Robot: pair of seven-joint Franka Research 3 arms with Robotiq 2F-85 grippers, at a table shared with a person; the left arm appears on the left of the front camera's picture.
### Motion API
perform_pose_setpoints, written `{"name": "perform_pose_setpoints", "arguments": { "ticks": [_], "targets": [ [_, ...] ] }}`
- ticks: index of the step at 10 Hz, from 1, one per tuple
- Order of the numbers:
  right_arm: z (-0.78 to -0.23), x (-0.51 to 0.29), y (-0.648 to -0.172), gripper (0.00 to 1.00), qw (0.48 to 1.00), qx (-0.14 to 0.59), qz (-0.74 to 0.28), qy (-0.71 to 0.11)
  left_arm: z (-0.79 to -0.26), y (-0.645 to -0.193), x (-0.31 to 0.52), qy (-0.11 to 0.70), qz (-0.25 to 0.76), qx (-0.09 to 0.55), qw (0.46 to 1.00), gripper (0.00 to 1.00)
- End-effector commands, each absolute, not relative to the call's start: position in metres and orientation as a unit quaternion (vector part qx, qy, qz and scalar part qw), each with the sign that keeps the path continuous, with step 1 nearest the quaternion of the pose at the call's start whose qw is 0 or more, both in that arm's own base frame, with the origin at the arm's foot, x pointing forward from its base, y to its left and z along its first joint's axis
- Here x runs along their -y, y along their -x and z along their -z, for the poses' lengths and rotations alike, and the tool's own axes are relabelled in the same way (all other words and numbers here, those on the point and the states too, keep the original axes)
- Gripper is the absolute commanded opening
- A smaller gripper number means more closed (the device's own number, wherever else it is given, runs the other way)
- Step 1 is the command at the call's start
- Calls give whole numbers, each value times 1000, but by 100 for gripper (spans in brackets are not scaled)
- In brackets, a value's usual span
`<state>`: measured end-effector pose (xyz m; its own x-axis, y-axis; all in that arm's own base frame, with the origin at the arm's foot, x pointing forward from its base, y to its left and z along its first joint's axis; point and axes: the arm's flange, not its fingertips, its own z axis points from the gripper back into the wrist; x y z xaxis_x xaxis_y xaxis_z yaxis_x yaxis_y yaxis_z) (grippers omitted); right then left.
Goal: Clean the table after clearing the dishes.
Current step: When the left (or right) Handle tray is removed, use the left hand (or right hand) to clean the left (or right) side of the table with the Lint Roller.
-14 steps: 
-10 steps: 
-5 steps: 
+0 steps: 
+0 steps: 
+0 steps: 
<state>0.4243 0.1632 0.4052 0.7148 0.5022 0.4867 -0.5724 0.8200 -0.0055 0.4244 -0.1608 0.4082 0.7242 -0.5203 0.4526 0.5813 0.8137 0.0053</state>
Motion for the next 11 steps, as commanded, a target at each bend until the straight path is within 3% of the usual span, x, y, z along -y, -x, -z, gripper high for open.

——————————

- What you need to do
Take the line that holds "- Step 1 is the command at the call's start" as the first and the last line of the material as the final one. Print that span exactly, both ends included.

- Finished task
- Step 1 is the command at the call's start
- Calls give whole numbers, each value times 1000, but by 100 for gripper (spans in brackets are not scaled)
- In brackets, a value's usual span
`<state>`: measured end-effector pose (xyz m; its own x-axis, y-axis; all in that arm's own base frame, with the origin at the arm's foot, x pointing forward from its base, y to its left and z along its first joint's axis; point and axes: the arm's flange, not its fingertips, its own z axis points from the gripper back into the wrist; x y z xaxis_x xaxis_y xaxis_z yaxis_x yaxis_y yaxis_z) (grippers omitted); right then left.
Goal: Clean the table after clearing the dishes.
Current step: When the left (or right) Handle tray is removed, use the left hand (or right hand) to clean the left (or right) side of the table with the Lint Roller.
-14 steps: 
-10 steps: 
-5 steps: 
+0 steps: 
+0 steps: 
+0 steps: 
<state>0.4243 0.1632 0.4052 0.7148 0.5022 0.4867 -0.5724 0.8200 -0.0055 0.4244 -0.1608 0.4082 0.7242 -0.5203 0.4526 0.5813 0.8137 0.0053</state>
Motion for the next 11 steps, as commanded, a target at each bend until the straight path is within 3% of the usual span, x, y, z along -y, -x, -z, gripper high for open.

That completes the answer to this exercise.